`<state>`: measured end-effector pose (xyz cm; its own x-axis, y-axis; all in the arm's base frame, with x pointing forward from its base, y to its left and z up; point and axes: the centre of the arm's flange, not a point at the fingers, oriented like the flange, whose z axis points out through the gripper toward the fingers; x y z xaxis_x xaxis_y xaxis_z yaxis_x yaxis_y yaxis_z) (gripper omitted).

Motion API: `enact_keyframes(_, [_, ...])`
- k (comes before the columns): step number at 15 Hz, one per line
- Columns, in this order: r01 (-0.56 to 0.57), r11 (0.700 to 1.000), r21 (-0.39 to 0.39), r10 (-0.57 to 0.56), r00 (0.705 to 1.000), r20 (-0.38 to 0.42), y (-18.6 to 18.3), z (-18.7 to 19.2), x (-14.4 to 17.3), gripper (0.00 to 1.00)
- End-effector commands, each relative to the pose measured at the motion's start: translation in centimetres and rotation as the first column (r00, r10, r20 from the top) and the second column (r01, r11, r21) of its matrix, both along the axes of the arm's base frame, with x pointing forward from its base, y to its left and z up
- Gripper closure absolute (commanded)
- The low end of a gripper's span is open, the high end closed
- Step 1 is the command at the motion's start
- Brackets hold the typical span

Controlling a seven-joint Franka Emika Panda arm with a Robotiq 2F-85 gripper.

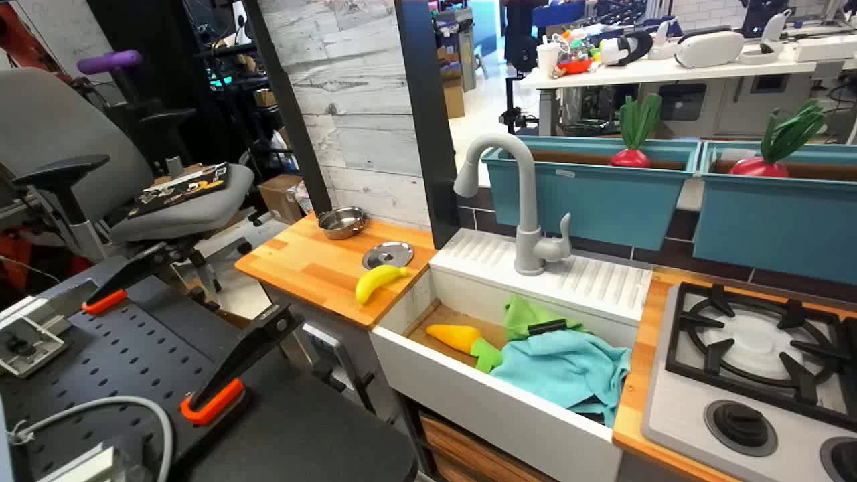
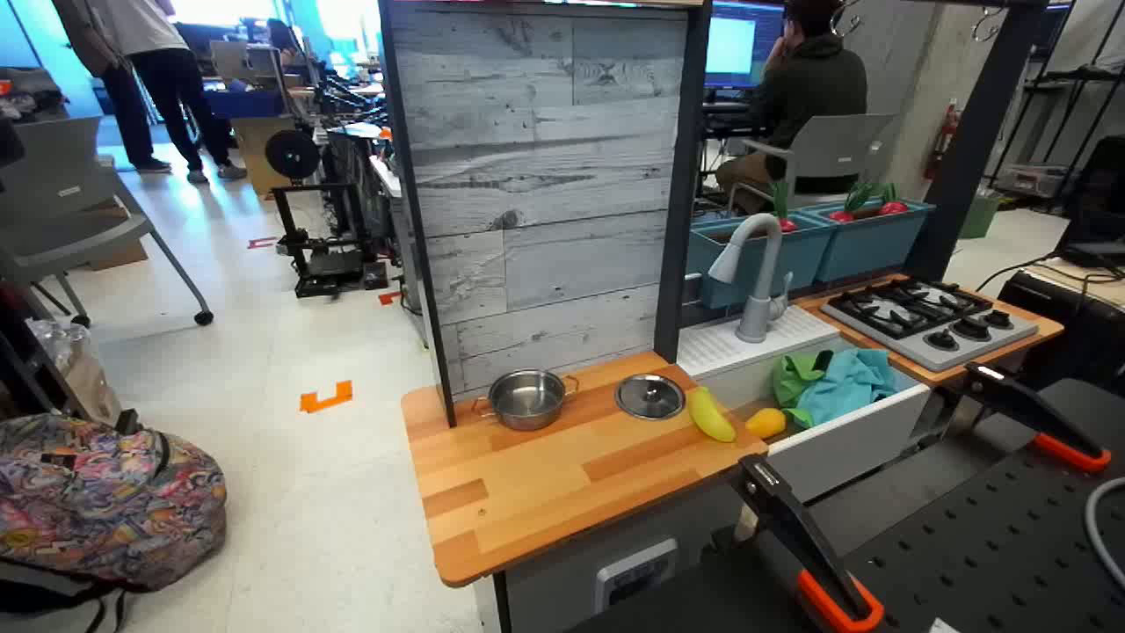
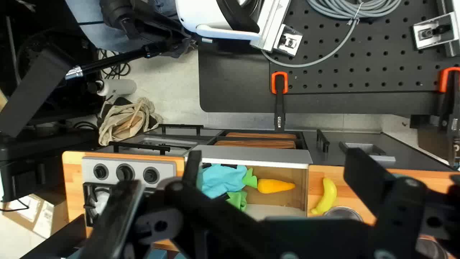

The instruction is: Put the lid on the pot

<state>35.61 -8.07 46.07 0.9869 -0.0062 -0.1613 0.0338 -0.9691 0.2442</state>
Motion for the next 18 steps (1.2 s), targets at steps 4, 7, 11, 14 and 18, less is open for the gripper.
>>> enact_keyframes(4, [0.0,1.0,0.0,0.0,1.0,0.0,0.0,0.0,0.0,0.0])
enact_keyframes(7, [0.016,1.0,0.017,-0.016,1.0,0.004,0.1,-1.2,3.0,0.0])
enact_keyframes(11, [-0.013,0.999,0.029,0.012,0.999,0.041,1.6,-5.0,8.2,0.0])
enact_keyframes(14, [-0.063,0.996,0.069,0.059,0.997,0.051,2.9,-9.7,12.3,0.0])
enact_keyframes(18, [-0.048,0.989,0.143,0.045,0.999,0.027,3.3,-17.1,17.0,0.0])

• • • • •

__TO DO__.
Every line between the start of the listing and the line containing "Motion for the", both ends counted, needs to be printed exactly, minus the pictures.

__OUTPUT OF THE TASK__.
`<state>`: measured end-effector pose (xyz cm; its own x-axis, y-axis; all in the arm's base frame, with x pointing forward from its base, y to its left and z up; point and axes: the centre of the arm's flange, not a point at the fingers, oriented like the flange, whose z axis points out through the gripper toward the fingers; x y z xaxis_x xaxis_y xaxis_z yaxis_x yaxis_y yaxis_z) (gripper omitted).

Motion API: `enact_keyframes(_, [_, ...])`
- k (comes before the columns): step number at 15 Hz, one per line
- Columns, in this order: r01 (-0.56 to 0.57), r11 (0.700 to 1.000), r21 (-0.39 to 0.39), r10 (-0.57 to 0.56), r00 (0.705 to 1.000), r20 (-0.38 to 0.42), y (-18.6 to 18.3), z (-18.7 to 19.2), x (-14.4 to 17.3), gripper (0.00 to 1.00)
- End-effector commands, each relative to the pose measured at the motion's start: translation in centimetres and rotation as the first column (r00, r10, r20 from the top) and the second column (r01, r11, r21) of its matrix, both along the axes of the arm's base frame, with x pointing forward from its base, y to its left and z up
- Gripper closure absolute (commanded)
- The low end of a gripper's span is open, the high end closed
- Step 1 is the command at the motion's start
- Brackets hold the typical span

Controlling a seven-joint Franka Emika Panda arm with a Robotiq 2F-85 gripper.


The instruction is: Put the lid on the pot

<state>35.61 -8.07 46.07 0.9869 -0.0062 -0.1613 0.0338 -0.9691 0.2442</state>
Motion for the next 18 steps (1.2 s), targets at steps 4, 7, 11, 14 and 18, less is open for the gripper.

No additional output is expected.